No one is to blame for this breakdown of the clinician/client relationship, and the human-animal bond. Surgeon and author Atul Gawande summed up the experience of patients and clinicians who don’t feel the freedom to ask basic questions about goals of care, life context, and the impact of imposing the “gold standard” of care: In the end, it “represents a struggle—not only against suffering but also against the seemingly unstoppable momentum of medical treatment.”

 

A Possible Answer: Spectrum of Care

Also called “contextualized care” (see Resources), a different approach to caring for the human-animal bond exists, inspired by the approach taken by the hospice and palliative care philosophy in the human and veterinary fields. Even when no terminal diagnosis is present, clinicians can learn to engage clients by taking into account their context: their financial situation, practical abilities, and goals of care.  By taking the time to understand the client’s perspective, the clinician may present the various possible treatments through conversation and less expert advice-giving. This approach hopes to draw patient, client, and clinician closer together in their decision-making. Of course, it carries its own ethical dilemmas and difficult, painful decision points, but hopefully it reduces the chance of blindly following “best practices” to find that we are actively causing harm.

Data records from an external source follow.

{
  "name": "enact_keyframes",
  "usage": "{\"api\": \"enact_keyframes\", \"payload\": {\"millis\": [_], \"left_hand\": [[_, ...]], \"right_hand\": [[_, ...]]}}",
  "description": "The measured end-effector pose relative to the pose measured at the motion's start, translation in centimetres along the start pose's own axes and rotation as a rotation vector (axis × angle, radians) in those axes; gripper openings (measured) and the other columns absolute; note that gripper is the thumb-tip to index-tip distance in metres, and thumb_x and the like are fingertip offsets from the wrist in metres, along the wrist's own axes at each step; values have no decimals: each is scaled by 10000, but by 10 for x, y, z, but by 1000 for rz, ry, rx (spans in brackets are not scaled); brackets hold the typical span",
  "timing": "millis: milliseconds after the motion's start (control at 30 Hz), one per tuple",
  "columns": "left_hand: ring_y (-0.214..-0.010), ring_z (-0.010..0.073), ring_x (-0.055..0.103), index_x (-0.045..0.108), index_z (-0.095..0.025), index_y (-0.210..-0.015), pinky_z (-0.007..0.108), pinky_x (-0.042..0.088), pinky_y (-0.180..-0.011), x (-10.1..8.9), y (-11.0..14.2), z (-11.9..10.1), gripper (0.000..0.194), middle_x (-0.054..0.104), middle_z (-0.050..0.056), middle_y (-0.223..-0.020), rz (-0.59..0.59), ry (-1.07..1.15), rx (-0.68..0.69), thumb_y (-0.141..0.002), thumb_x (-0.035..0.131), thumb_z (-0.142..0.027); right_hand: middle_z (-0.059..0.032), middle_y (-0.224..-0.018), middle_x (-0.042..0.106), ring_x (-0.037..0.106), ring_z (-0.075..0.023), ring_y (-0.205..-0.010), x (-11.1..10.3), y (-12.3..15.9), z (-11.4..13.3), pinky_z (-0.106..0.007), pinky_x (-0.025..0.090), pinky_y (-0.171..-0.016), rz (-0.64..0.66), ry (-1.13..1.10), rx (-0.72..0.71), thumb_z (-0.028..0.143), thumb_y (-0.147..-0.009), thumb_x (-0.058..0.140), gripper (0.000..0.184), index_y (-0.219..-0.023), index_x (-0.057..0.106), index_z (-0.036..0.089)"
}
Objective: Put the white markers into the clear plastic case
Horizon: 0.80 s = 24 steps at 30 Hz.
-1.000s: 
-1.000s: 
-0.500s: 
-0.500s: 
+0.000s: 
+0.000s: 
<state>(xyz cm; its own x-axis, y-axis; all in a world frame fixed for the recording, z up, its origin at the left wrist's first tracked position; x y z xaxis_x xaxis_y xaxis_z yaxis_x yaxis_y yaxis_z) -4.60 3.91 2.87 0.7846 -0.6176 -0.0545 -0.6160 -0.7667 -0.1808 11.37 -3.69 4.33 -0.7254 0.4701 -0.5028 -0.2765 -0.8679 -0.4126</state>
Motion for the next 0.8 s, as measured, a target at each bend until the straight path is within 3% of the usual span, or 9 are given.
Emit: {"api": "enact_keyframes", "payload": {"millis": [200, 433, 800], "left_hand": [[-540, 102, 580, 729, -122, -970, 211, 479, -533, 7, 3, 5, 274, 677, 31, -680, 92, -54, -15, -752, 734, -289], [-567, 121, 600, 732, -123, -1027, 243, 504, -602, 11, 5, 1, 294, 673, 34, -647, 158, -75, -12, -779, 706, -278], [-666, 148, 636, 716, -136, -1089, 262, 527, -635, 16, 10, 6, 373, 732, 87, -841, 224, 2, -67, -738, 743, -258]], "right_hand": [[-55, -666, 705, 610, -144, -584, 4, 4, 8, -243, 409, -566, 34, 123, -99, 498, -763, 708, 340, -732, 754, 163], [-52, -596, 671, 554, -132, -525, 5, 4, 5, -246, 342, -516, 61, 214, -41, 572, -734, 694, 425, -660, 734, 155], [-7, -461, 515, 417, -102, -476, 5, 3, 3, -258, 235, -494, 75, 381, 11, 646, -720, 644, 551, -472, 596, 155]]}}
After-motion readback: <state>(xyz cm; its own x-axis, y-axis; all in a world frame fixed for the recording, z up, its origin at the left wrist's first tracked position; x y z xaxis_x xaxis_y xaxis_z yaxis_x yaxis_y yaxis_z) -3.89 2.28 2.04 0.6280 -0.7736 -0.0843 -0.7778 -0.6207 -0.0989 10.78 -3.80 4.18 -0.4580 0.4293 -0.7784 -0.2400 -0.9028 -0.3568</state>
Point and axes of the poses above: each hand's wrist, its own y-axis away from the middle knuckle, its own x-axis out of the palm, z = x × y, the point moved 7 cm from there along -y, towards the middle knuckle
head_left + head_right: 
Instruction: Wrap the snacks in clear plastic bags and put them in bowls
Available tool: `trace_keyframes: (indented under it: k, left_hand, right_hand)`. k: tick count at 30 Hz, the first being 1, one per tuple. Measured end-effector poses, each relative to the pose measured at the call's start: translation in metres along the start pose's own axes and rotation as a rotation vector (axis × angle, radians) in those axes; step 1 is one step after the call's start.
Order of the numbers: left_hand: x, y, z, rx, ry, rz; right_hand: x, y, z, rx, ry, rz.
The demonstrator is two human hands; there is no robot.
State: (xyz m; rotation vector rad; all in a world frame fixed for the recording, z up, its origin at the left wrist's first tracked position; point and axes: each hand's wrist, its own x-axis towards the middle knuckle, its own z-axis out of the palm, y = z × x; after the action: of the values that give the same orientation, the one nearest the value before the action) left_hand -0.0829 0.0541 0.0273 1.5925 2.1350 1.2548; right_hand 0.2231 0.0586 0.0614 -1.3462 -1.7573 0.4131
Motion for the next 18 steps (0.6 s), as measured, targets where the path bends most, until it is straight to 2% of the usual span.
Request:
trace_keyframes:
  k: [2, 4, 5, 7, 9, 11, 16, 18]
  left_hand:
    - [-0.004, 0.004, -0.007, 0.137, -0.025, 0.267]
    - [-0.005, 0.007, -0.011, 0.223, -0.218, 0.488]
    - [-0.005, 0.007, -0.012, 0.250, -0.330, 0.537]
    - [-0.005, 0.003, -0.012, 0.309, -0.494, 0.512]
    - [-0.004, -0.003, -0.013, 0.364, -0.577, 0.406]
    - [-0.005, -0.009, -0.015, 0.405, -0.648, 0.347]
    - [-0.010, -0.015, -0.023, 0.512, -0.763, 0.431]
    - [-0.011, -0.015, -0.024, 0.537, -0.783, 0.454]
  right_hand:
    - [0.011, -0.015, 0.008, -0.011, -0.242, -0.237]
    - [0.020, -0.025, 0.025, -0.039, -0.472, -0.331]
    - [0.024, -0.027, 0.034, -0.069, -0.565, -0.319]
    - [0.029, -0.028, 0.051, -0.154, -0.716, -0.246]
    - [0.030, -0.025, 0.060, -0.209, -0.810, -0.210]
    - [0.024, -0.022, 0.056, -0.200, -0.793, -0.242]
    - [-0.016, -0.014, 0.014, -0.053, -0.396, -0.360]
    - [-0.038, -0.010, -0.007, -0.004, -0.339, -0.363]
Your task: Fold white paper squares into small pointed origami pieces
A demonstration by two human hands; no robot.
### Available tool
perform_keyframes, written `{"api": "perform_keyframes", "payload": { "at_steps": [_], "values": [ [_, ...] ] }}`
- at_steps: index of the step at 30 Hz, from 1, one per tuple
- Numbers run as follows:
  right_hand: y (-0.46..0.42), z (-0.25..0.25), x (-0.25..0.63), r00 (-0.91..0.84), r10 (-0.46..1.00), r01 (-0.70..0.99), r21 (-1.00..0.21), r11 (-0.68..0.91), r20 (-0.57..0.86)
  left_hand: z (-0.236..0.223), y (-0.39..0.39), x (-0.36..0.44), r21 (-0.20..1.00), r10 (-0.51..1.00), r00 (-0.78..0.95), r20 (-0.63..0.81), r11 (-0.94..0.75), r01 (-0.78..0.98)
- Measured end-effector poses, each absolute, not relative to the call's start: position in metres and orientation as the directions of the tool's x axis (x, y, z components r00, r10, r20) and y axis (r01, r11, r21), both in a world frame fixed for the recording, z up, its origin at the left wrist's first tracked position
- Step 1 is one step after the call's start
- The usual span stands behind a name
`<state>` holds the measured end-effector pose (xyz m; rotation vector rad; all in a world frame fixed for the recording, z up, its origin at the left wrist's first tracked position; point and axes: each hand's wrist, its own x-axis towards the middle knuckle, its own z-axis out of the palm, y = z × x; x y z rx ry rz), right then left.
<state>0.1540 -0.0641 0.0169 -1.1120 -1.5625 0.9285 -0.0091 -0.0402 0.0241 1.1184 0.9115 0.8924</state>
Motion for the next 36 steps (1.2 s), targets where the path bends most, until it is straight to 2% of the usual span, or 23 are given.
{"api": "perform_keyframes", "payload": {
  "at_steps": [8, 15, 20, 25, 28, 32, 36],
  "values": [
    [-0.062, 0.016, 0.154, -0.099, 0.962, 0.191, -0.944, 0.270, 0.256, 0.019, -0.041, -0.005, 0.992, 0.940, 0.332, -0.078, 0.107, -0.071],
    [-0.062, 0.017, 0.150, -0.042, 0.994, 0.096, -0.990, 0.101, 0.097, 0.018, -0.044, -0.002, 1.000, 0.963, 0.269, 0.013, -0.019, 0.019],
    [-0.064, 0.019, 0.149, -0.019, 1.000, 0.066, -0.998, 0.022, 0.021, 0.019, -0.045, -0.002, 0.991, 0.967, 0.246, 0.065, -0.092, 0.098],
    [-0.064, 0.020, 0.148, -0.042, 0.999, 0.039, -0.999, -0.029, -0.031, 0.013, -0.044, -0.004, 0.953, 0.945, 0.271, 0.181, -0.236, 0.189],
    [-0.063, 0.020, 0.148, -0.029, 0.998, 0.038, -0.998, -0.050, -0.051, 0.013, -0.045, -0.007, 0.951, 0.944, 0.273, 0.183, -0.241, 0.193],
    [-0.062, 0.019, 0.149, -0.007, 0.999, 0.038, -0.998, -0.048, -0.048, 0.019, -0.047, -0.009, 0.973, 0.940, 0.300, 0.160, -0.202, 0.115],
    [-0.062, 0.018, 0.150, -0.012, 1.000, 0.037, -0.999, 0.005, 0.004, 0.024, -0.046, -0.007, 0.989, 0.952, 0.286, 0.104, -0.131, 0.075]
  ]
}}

No one should never feel coerced, whether by training, tradition, or pride, to put an animal through anything just because it’s “the gold standard.” Nor should anyone feel judged for advocating for bond-centered care, especially if a less “optimal” treatment option proves to be a better fit for the family’s life. We might instead hope to change the story’s main theme from extending life to improving life.

 

Practical Suggestions

  • Ask about the family’s goals of care wherever possible.
  • Assure clients that financial limitations do not mean they love their pet any less or that they are denying the pet the “best” care.
  • Present treatment options in terms of intensiveness, prognosis, and alignment with the family context, not a hierarchy of “good, better, best.”
  • Ask about practical things, such as the client’s ability to medicate their pet and their pet’s willingness to participate in treatment.
  • Find out the client’s perspective on the potential impact of each treatment option on the family’s quality of life.
  • Be very clear on how to determine the “success” of any treatment option.
  • Trust that the client will participate in decision-making instead of “selling” them on the “right” decision.
  • When someone asks “what would you do if it were yours?” Tell them, but also tell them why and share your vulnerability in the face of a difficult situation.